** Opening Data shown block **
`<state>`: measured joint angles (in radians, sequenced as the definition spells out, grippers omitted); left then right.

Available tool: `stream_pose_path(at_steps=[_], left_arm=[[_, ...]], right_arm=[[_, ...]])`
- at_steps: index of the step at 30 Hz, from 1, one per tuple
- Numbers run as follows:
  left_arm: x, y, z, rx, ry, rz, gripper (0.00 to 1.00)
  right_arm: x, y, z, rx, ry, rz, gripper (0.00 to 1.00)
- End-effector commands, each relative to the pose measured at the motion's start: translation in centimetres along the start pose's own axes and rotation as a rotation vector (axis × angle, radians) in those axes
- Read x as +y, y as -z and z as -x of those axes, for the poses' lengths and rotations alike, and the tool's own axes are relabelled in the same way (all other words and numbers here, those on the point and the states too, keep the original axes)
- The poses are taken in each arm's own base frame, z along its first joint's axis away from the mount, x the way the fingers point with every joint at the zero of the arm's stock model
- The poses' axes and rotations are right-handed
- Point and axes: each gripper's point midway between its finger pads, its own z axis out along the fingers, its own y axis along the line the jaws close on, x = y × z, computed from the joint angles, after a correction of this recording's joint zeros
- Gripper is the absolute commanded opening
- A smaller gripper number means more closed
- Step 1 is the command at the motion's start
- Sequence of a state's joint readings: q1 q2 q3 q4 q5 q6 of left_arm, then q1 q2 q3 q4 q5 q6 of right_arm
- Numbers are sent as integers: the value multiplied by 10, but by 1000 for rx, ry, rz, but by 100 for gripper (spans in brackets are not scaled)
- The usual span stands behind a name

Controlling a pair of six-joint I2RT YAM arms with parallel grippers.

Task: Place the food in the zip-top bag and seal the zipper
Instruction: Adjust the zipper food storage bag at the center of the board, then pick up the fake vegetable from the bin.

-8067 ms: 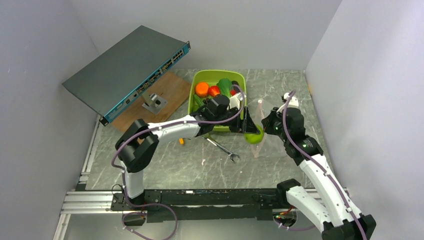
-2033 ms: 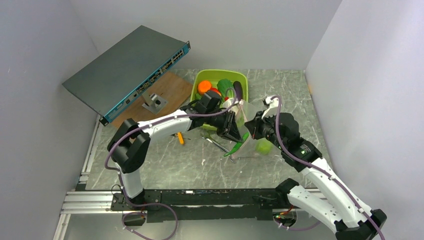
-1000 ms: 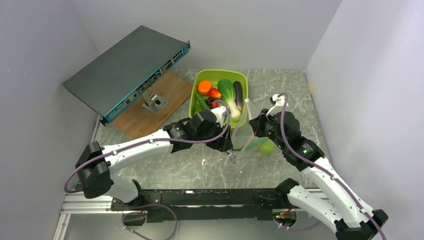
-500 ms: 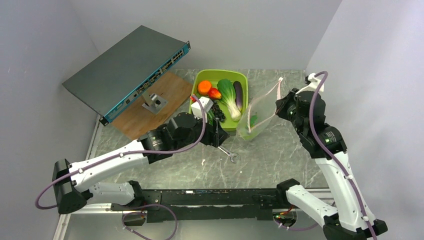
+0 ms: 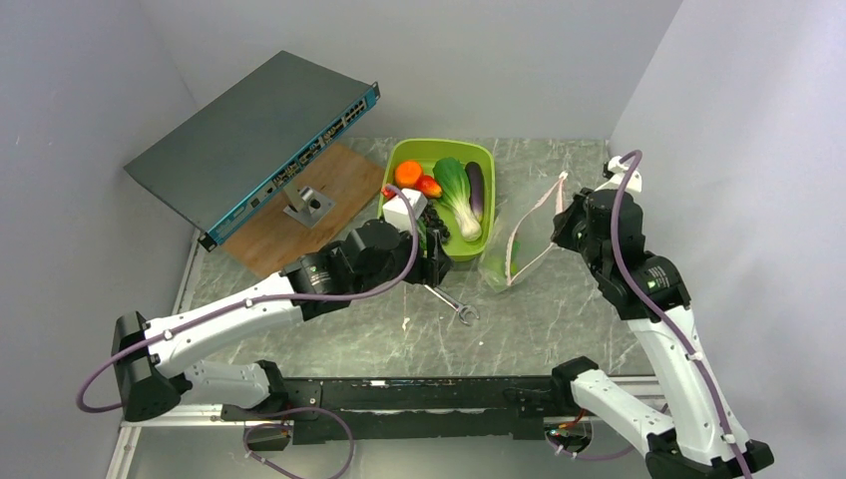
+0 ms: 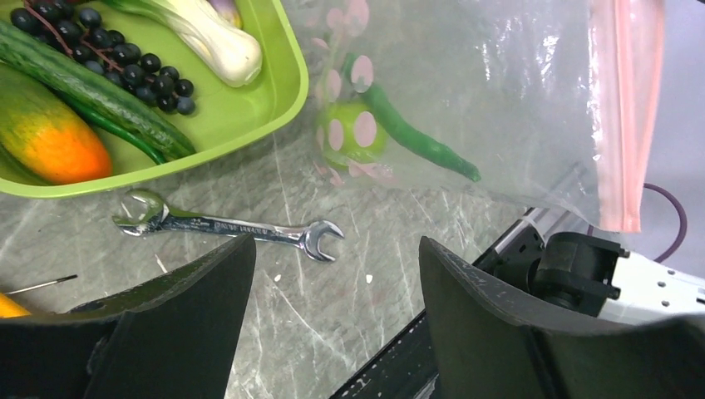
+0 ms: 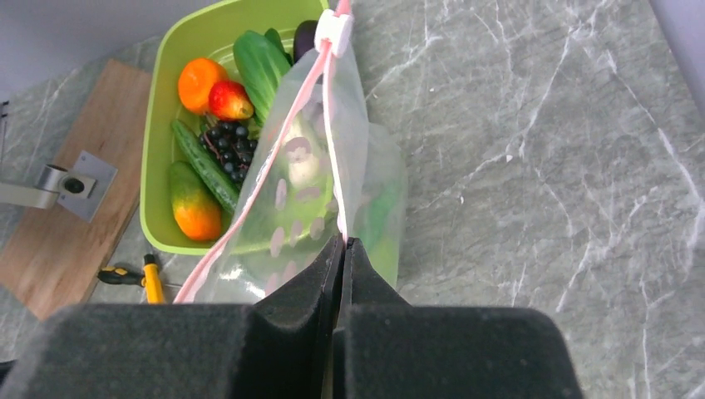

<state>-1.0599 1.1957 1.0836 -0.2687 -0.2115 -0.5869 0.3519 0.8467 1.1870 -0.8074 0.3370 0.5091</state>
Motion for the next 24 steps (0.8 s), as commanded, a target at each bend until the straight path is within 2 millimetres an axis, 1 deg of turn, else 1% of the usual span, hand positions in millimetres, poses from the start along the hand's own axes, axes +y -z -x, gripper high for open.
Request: stream_pose_path(at_steps=[1, 4, 7, 11, 13, 16, 18, 19, 21, 24], left_arm=[[-2, 5, 26, -55, -1, 44, 77], [8, 4, 24, -60, 0, 92, 77], [18, -2, 22, -61, -28, 141, 78], [26, -17, 21, -39, -108, 198, 79], [29, -25, 22, -23, -161, 229, 79], [31, -35, 25, -24, -207, 244, 79], [31, -41, 26, -34, -204, 226, 78], [32, -43, 25, -36, -194, 214, 78], [36, -47, 21, -34, -160, 191, 78], [46, -50, 13, -16, -121, 181, 78]], right_arm=[[-8, 20, 24, -45, 7, -37, 0], [-17, 31, 26, -51, 17, -69, 0], [-28, 43, 29, -60, 24, -107, 0], [-42, 57, 35, -71, 33, -167, 0], [-50, 61, 32, -63, 46, -202, 0], [-67, 63, 23, -35, 78, -284, 0], [-69, 58, 17, -13, 94, -301, 0], [-69, 52, 14, 1, 103, -306, 0], [-65, 35, 3, 36, 124, -303, 0], [-57, 2, -17, 107, 150, -302, 0]])
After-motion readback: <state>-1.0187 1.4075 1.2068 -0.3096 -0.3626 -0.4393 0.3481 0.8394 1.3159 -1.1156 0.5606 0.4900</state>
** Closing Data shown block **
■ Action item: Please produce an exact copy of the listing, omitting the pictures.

■ Reply:
`<state>`: measured joint angles (in radians, sequenced as the definition spells out, grippers omitted); left then right.

Available tool: `stream_pose_path(at_steps=[_], left_arm=[[_, ...]], right_arm=[[_, ...]])`
- at_steps: index of the step at 30 Hz, from 1, one per tuple
- Numbers run as follows:
  left_arm: x, y, z, rx, ry, rz, gripper (0.00 to 1.00)
  right_arm: x, y, z, rx, ry, rz, gripper (0.00 to 1.00)
- End-effector commands, each relative to the pose measured at the motion's start: translation in centimetres along the start pose's own axes and rotation as a rotation vector (axis × angle, radians) in those axes
- Read x as +y, y as -z and z as -x of those axes, for the poses' lengths and rotations alike, and the tool's own axes are relabelled in the same way (all other words and numbers here, those on the point and the states too, keep the original axes)
- The poses are taken in each arm's own base frame, z along its first joint's axis away from the mount, x the way the fingers point with every joint at the zero of the arm's stock model
- The poses' axes and rotations are right-handed
- Point and axes: each gripper's point midway between its finger pads, its own z axis out along the fingers, its own y axis along the line the jaws close on, x = y × z, computed from the joint angles, after a correction of this recording's joint zeros
- Gripper is the absolute commanded opening
- A smaller gripper number means more closed
- Step 1 is the command at the motion's start
- Sequence of a state's joint readings: q1 q2 q3 q4 q5 q6 of left_arm, then q1 q2 q3 q4 q5 q6 of right_arm
- Numbers are sent as integers: the value multiplied by 10, but by 1000 for rx, ry, rz, but by 100 for gripper (spans in brackets are not scaled)
- The usual span stands behind a name

Controlling a pair of six-joint I2RT YAM arms with parallel grippers.

Task: Place the food in the zip-top bag and seal the zipper
Instruction: Adjust the zipper food storage bag at the center of the board, then pick up the fake vegetable from the bin.

-8067 ms: 
-2033 ms: 
-1000 ms: 
-500 ms: 
+0 ms: 
+0 ms: 
+0 ms: 

<state>-1.0599 1.1957 1.0836 -0.2687 -0.2115 -0.5869 0.3519 0.8467 1.1870 -0.8074 0.3370 0.5091</state>
Motion for the next 24 steps (0.8 s), as commanded, a target at each bend until the straight path is within 2 millimetres an axis, 1 deg of turn, else 1% of the usual span, hand positions in millimetres, poses from the start along the hand's own axes, axes +y -z -x, gripper high for open.
Request: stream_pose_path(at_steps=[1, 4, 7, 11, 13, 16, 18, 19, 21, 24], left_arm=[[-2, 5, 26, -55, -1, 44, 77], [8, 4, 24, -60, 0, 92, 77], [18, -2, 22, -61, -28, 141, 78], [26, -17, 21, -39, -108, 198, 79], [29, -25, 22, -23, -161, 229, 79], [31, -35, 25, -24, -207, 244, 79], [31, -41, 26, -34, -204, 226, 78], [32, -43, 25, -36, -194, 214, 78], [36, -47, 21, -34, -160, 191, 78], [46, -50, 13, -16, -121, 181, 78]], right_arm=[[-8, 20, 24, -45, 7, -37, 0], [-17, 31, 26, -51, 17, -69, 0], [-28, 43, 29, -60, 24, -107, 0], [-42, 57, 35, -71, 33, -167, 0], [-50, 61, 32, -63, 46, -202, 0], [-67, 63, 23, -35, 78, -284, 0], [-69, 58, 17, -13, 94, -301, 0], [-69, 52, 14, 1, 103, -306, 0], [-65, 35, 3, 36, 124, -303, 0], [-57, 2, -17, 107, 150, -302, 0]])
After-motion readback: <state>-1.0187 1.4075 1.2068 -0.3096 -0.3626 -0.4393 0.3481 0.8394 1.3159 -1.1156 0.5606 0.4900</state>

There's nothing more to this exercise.